What you need to do: Copy the listing below in full and skip every picture.

Source material:
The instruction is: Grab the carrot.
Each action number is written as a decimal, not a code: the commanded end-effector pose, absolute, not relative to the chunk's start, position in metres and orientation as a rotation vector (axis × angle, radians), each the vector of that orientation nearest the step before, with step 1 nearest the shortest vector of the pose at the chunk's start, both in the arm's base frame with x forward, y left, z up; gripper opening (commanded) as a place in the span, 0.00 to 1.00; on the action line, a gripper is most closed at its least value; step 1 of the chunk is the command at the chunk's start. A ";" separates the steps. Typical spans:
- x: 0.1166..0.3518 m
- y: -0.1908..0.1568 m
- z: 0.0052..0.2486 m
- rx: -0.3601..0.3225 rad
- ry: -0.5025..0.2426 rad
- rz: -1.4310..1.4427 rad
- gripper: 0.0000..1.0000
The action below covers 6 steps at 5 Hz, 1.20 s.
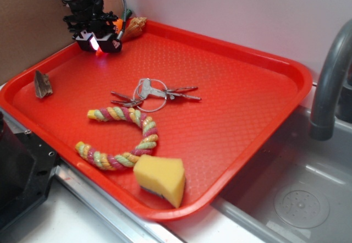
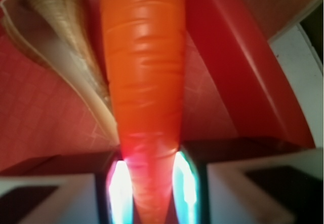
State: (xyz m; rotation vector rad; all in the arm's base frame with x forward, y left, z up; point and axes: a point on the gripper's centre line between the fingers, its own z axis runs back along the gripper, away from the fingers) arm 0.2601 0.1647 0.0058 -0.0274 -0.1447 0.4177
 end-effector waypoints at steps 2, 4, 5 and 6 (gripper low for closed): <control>0.157 0.073 0.096 -0.182 -0.161 -0.227 0.00; 0.142 0.038 0.100 -0.063 -0.131 -0.511 0.00; 0.135 0.039 0.100 -0.049 -0.223 -0.424 0.00; 0.134 0.042 0.097 -0.038 -0.275 -0.347 0.00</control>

Result of the exercise:
The instruction is: Grab the carrot.
Each action number is written as a decimal, not a code: the commanded end-effector pose, absolute, not relative to the chunk's start, position in metres and orientation as a rotation vector (axis × angle, radians), each the vector of that orientation nearest the step before, with step 1 nearest the shortest vector of the pose at the chunk's start, both in the arm's base frame with x forward, y left, z up; gripper opening (commanded) as a place in the span, 0.00 to 1.00; on the action line, a gripper is most closed at its least value; step 1 of the chunk is the command at the chunk's start. A ";" separates the steps. Typical spans:
- x: 0.1166..0.3518 m
- y: -0.1908..0.1568 m
- z: 0.0052..0.2486 m
- rx: -0.3601..0.3225 rad
- ry: -0.5025..0.2426 rad
- rz: -1.4310..1.4427 rad
- gripper: 0.0000..1.0000
The action below covers 6 steps at 5 Hz, 1.20 s.
State: (xyz m; rotation vector rad; all in the arm's base frame with x forward, y left, z up; point and axes: a point on the gripper's centre line between the fingers, its own z axis runs back along the gripper, away from the fingers) arm 0.2601 0.1647 0.0058 -0.0274 -0.1447 0.4177
 end-effector waypoints at steps 2, 4, 5 and 6 (gripper low for closed): <control>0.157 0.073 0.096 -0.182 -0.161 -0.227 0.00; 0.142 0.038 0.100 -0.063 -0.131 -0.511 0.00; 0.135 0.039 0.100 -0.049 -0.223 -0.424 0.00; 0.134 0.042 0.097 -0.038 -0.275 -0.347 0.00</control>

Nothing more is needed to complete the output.